I'm sure that would be useful. I do think Joan's example of the use of Social Media holds this sort of behaviour to account within our own borders however. It's necessary to not feel this thing is too huge, or they too powerful. This is an excellent blog and asks very serious questions of Crawley and of the BMJ. We need to get behind it...
 

anni66

mum to ME daughter
Messages
563
Location
scotland
I'm sure that would be useful. I do think Joan's example of the use of Social Media holds this sort of behaviour to account within our own borders however. It's necessary to not feel this thing is too huge, or they too powerful. This is an excellent blog and asks very serious questions of Crawley and of the BMJ. We need to get behind it...
I agree the blog is excellent- the challenge is to disseminate reality to general public. Almost everyone " knows of" someone with ME, yet too few appreciate the implications of the condition. We are too good at being our own audience .
 

Binkie4

Senior Member
Messages
644
@anni66
"We are too good at being our own audience."

Absolutely true. We respond to each other, exchange views, introduce information that widens the topic and challenge each other respectfully. We learn from each other.

So how do we reach another audience? I don't know the answer. My fb page is full of posts about ME, often ignored by my fb 'friends' but sometimes attracting 'likes'. I see very few people so I don't talk about ME widely. We have tried writing letters to MPs, head of NICE etc., signed petitions. The Daily Mail article will have reached a wider group. Jen Brea's film may reach a slightly different audience......or it may be us who make huge efforts to get out for a special occasion.

We need to change our audience. How? Does anyone have any bright ideas?
 

Esther12

Senior Member
Messages
13,774
I really have no understanding of what's really expected for research ethics, but the more they attempted to try to explain why ethical approval was not needed, the more they made it seem deeply dodgy. I don't know if that will matter though - it should, right?

I saw that Zoe Mullens from the Lancet is on the COPE board. Surely there should be some people who are truly independent who will look at things like this.

I've got to post a link to Trish Gove's frustrating commentary on CFS from 2011: "When I defended the PACE trial’s design and findings..."

http://www.meassociation.org.uk/201...r-cfsme-british-medical-journal-22-june-2011/

PS: How amazing is it that someone noticed Crawley was using the same REC number multiple times, and that this one was inaapropriate? That is a level of attention to detail that blows my mind. This person deserves some sort of crown.
 

Esther12

Senior Member
Messages
13,774
[I accidentally posted this in one of the pre-existing threads about this. Re-posting here]

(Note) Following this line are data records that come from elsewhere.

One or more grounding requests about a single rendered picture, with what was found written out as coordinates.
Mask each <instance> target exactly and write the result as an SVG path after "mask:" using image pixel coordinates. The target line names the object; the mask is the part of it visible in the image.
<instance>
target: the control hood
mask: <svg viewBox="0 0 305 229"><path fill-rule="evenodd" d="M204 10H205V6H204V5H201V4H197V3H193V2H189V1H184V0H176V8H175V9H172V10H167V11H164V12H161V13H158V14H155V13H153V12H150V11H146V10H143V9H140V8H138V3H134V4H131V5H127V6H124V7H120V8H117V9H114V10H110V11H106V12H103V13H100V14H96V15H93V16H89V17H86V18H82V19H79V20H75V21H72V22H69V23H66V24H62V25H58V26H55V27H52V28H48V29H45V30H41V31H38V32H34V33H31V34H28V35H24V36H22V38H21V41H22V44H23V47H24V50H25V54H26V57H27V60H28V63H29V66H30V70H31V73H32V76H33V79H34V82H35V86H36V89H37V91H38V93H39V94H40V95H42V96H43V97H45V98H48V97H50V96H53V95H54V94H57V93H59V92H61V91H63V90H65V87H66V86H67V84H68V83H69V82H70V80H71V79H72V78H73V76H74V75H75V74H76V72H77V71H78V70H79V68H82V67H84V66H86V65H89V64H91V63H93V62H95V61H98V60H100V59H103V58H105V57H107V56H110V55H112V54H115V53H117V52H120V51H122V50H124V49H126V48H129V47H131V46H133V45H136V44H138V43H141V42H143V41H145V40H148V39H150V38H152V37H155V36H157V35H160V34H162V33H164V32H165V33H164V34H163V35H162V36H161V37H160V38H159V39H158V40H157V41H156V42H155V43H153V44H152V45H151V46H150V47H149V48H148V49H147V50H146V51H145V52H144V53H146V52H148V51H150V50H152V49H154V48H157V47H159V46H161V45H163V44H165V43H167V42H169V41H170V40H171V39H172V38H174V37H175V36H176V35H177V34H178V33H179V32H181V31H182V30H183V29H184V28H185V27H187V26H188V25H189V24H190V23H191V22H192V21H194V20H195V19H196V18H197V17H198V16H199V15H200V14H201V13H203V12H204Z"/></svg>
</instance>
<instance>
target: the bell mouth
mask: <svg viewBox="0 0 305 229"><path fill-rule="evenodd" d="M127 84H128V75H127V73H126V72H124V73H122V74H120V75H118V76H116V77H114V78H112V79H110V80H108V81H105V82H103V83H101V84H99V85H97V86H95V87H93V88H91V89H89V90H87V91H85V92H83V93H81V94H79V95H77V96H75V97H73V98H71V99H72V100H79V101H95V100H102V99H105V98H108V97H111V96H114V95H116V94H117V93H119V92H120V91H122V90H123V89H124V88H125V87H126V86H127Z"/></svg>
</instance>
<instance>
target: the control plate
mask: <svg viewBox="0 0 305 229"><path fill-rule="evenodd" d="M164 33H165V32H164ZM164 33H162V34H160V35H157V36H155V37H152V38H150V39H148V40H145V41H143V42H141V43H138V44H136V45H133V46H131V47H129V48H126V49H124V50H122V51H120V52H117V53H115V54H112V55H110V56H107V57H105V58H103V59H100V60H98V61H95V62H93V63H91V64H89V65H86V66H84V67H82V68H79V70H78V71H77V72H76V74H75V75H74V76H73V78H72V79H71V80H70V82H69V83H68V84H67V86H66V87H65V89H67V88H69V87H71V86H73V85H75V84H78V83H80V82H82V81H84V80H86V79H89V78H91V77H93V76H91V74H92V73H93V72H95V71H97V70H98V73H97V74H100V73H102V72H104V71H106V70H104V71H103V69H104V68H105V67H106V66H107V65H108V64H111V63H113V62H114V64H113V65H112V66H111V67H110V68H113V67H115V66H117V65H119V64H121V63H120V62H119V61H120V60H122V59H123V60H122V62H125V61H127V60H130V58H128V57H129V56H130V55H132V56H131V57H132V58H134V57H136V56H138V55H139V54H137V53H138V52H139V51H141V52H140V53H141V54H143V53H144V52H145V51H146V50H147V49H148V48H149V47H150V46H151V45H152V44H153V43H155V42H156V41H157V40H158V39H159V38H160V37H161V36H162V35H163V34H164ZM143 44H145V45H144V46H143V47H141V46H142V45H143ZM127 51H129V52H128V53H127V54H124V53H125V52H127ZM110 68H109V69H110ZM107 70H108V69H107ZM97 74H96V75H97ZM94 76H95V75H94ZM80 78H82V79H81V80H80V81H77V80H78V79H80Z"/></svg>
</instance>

I really have no understanding of what's really expected for research ethics, but the more they attempted to try to explain why ethical approval was not needed, the more they made it seem deeply dodgy. I don't know if that will matter though - it should, right?

I saw that Zoe Mullens from the Lancet is on the COPE board. Surely there should be some people who are truly independent who will look at things like this.

I've got to post a link to Trish Gove's frustrating commentary on CFS from 2011: "When I defended the PACE trial’s design and findings..."

http://www.meassociation.org.uk/201...r-cfsme-british-medical-journal-22-june-2011/

PS: How amazing is it that someone noticed Crawley was using the same REC number multiple times, and that this one was inaapropriate? That is a level of attention to detail that blows my mind. This person deserves some sort of crown.
 

Barry53

Senior Member
Messages
2,391
Location
UK
I think any ethical researcher, let alone one with a smidgen of common sense, would realise the safest approach - both for them and their study subjects - would be "If in the slightest doubt, go the ethical review route". Here there should have been no doubt anyway. But I think the mental block that will have got in the way is down to two salient words in the same sentence: Ethical and Review.
 

Daisymay

Senior Member
Messages
754
PS: How amazing is it that someone noticed Crawley was using the same REC number multiple times, and that this one was inappropriate? That is a level of attention to detail that blows my mind. This person deserves some sort of crown.

Edit - Absolutely, amazing bit of sleuthing, sincere thanks to the investigator and of course to Dave Tuller who has written an excellent piece on this, not an easy job to explain all this!
 

Barry53

Senior Member
Messages
2,391
Location
UK
EC has such an over-developed sense of entitlement. She seems to believe that all the rules and regulations only apply to lesser mortals than herself, and in her case would only hinder her great works - as I'm sure she perceives her endeavours. She would be doing herself and everyone else a big favour if she took up a new career, as an inter-stellar astronaut or something.
 

slysaint

Senior Member
Messages
2,125
Crawley was using the same REC number multiple times, and that this one was inaapropriate
I think that even if they were deemed 'service evaluation studies' re-using the same REC number over several years for at least 9(?) other papers makes a bit of a mockery of the whole REC system.
Somewhere along the line I imagine there was a similar issue with building regs (ie see Grenfell tower disaster) which meant 'automatic rubber stamping' and see where that ended up.........
 

Barry53

Senior Member
Messages
2,391
Location
UK
Not read all of the blog yet, but I think the key question that decides the need for ethical review is:-
  • Is the study 100% service evaluation?
If that cannot be answered with an unequivocal Yes, then the default must always be that an ethical review is required. From what I've read so far, there is not the faintest chance the above could be Yes for this 2011 study.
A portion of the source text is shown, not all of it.